Stored data entries
★ ★ ★ ★
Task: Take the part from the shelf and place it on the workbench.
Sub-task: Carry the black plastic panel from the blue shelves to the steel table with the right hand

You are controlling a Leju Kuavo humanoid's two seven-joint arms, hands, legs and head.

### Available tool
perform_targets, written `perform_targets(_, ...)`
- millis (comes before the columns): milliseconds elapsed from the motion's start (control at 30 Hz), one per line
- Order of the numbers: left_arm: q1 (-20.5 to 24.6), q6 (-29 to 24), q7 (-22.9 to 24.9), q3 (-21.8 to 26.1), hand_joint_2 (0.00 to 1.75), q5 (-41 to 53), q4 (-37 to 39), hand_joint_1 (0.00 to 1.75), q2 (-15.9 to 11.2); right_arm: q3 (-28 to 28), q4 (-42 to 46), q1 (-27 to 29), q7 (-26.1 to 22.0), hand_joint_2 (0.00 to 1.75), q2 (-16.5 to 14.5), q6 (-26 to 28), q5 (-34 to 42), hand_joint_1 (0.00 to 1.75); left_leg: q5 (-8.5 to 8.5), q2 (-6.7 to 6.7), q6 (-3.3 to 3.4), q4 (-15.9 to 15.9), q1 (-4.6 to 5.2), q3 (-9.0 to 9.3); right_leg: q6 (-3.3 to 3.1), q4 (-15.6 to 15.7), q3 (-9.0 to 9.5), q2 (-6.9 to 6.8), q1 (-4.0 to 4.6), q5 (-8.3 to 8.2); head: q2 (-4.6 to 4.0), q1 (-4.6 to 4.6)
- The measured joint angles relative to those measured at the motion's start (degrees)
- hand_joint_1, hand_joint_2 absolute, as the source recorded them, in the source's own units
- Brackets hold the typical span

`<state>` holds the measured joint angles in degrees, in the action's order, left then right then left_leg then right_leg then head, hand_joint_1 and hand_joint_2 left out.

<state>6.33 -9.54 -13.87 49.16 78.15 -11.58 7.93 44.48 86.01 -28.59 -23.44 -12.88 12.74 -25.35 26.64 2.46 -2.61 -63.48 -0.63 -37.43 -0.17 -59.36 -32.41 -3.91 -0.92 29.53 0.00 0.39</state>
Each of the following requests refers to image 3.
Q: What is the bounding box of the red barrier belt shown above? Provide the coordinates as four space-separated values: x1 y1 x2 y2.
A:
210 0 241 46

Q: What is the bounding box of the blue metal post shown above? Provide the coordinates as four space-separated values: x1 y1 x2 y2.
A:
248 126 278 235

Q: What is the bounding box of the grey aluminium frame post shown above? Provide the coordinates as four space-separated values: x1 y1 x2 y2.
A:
★ ★ ★ ★
◆ ACTIVITY ◆
Reproduce every record above exactly.

◆ EXERCISE RESULT ◆
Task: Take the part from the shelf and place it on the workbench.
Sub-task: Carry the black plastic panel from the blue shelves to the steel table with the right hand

You are controlling a Leju Kuavo humanoid's two seven-joint arms, hands, legs and head.

### Available tool
perform_targets, written `perform_targets(_, ...)`
- millis (comes before the columns): milliseconds elapsed from the motion's start (control at 30 Hz), one per line
- Order of the numbers: left_arm: q1 (-20.5 to 24.6), q6 (-29 to 24), q7 (-22.9 to 24.9), q3 (-21.8 to 26.1), hand_joint_2 (0.00 to 1.75), q5 (-41 to 53), q4 (-37 to 39), hand_joint_1 (0.00 to 1.75), q2 (-15.9 to 11.2); right_arm: q3 (-28 to 28), q4 (-42 to 46), q1 (-27 to 29), q7 (-26.1 to 22.0), hand_joint_2 (0.00 to 1.75), q2 (-16.5 to 14.5), q6 (-26 to 28), q5 (-34 to 42), hand_joint_1 (0.00 to 1.75); left_leg: q5 (-8.5 to 8.5), q2 (-6.7 to 6.7), q6 (-3.3 to 3.4), q4 (-15.9 to 15.9), q1 (-4.6 to 5.2), q3 (-9.0 to 9.3); right_leg: q6 (-3.3 to 3.1), q4 (-15.6 to 15.7), q3 (-9.0 to 9.5), q2 (-6.9 to 6.8), q1 (-4.0 to 4.6), q5 (-8.3 to 8.2); head: q2 (-4.6 to 4.0), q1 (-4.6 to 4.6)
- The measured joint angles relative to those measured at the motion's start (degrees)
- hand_joint_1, hand_joint_2 absolute, as the source recorded them, in the source's own units
- Brackets hold the typical span

`<state>` holds the measured joint angles in degrees, in the action's order, left then right then left_leg then right_leg then head, hand_joint_1 and hand_joint_2 left out.

<state>6.33 -9.54 -13.87 49.16 78.15 -11.58 7.93 44.48 86.01 -28.59 -23.44 -12.88 12.74 -25.35 26.64 2.46 -2.61 -63.48 -0.63 -37.43 -0.17 -59.36 -32.41 -3.91 -0.92 29.53 0.00 0.39</state>
Each of the following requests refers to image 3.
Q: What is the bounding box of the red barrier belt shown above? Provide the coordinates as four space-separated values: x1 y1 x2 y2.
A:
210 0 241 46

Q: What is the bounding box of the blue metal post shown above? Provide the coordinates as four space-separated values: x1 y1 x2 y2.
A:
248 126 278 235

Q: What is the bounding box of the grey aluminium frame post shown above? Provide the coordinates as four space-separated values: x1 y1 x2 y2.
A:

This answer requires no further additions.